The answer must be every line of the data that holds the word "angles".

____ Source material

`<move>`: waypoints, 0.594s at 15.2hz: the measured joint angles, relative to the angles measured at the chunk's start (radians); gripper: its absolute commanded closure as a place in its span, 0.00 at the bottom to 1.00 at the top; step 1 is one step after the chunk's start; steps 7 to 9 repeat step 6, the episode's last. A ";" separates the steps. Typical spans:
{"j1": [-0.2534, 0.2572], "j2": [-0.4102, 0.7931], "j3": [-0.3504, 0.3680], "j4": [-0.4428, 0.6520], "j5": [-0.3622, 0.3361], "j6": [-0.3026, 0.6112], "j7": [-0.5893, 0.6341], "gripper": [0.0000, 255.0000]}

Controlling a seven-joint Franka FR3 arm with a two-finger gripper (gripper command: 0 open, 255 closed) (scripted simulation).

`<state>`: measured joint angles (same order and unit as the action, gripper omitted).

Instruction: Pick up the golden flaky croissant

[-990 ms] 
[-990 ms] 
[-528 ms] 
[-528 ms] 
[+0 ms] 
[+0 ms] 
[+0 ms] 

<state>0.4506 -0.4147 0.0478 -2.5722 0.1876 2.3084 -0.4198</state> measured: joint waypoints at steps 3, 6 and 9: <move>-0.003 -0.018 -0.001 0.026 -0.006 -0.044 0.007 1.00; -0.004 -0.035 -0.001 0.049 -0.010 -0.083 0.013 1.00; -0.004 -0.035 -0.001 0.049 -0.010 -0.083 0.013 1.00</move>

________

> Answer box:
`<move>`: waypoints, 0.594s at 15.2hz: the measured joint angles, relative to the angles measured at the chunk's start (radians); gripper: its absolute commanded closure as a place in its span, 0.00 at the bottom to 1.00 at the top; step 1 is one step after the chunk's start; steps 7 to 9 repeat step 6, the episode's last. A ";" separates the steps. Typical spans:
`<state>`: measured joint angles (same order and unit as the action, gripper omitted).

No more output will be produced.